Grand Terrace, CA. 2:24 p.m.
Trekking. In Sequoia, in fact. A story I meant to tell before. Summer — July — late in the day. An incredible day, a traveling day — a deserts and forests and fields and fences — fences which didn’t really seem to fence anything, which made them worth looking at — and cows. FREE RANGE cows.
We (we — K, J, S and I)’d been in the bowels of a Suburban for a few hours — S and J had been sleeping in the back; K and I were in the front, gaping at the scenery and hollering along to Clifton Chenier.
So — we tumble out of the Suburban (our friend, our nemesis, our coccoon…) and follow the sound of a river. J and S immediately began to behave like gazelles: bounding over rocks, skipping along non-paths And K and I schlepped after, as fleet of foot as hippopotami. At the bank of the river the gazelles and the hippopotami parted company, the gazelles leaping straight for the river, and the hippopotami using the paths contrived in FDR’s public works program. K and I made it to a large, comfortable rock in a stream and metamorphosized into lizards, sunning ourselves while J and S kept leaping from rock to rock. Eventually K — the grown-up by default — said we had to get going, and we all met further down the bank.

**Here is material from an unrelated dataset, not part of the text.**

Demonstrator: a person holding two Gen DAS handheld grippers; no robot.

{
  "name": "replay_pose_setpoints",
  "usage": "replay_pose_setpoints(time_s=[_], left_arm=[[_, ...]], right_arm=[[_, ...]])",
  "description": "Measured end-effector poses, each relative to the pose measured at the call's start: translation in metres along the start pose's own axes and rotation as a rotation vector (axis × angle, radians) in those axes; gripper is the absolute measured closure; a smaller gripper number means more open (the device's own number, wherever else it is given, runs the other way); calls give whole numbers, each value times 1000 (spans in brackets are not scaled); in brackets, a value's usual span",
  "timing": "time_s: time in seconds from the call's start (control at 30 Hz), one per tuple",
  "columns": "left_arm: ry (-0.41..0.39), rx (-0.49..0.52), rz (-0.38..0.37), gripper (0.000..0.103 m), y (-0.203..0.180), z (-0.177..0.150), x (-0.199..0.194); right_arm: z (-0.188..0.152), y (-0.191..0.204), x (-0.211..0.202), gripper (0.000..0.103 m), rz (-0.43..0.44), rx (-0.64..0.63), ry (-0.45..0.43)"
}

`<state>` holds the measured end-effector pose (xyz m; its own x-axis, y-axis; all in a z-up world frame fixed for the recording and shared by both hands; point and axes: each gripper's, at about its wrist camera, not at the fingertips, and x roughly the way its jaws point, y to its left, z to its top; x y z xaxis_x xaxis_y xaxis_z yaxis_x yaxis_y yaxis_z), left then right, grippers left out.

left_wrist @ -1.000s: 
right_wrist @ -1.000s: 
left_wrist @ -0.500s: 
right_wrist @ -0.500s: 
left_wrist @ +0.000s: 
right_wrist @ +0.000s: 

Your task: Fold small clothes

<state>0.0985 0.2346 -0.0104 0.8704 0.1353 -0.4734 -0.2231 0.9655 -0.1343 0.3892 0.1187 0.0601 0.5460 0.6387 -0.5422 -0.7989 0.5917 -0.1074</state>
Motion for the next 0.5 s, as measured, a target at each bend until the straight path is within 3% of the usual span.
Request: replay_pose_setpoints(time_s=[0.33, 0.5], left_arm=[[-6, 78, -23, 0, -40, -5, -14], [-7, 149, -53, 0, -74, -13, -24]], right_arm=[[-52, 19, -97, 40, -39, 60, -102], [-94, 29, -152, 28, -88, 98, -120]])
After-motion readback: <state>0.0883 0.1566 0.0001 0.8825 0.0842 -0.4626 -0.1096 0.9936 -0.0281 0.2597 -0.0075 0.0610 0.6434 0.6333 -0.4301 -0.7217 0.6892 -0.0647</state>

“There’s a path further down here!” said S and J, practically in unison (which lead K and I to believe they’d planned what followed).
So they went leaping through undergrowth and overgrowth and betweengrowth, and K and I began to shout more and more irritably “JUST WHEN DOES THIS PATH START?!!”
When we finally reached a point which could be called a path (absence of scratchy stickery, stubborny plants), it was…vertical. Or nearly vertical.
= CHAPTER TWO =
ON THE PATH
- In which K kicks rocks at my head. -
On the way up K claimed to have broken her finger. If it was in fact broken, she did it on the bathroom door before we even left Riverside. Most of us thought it was only sprained.
Anyway, when we made it to the top, I was probably dirtier and sweatier and more scratched up than I’ve ever been all at once — except maybe that time I fell in a lake in Finland and had to slog back through the woods. K was none to pleased with the “path” herself, so we set ourselves at plotting revenge against the gazelles. Light-hearted revenge, of course.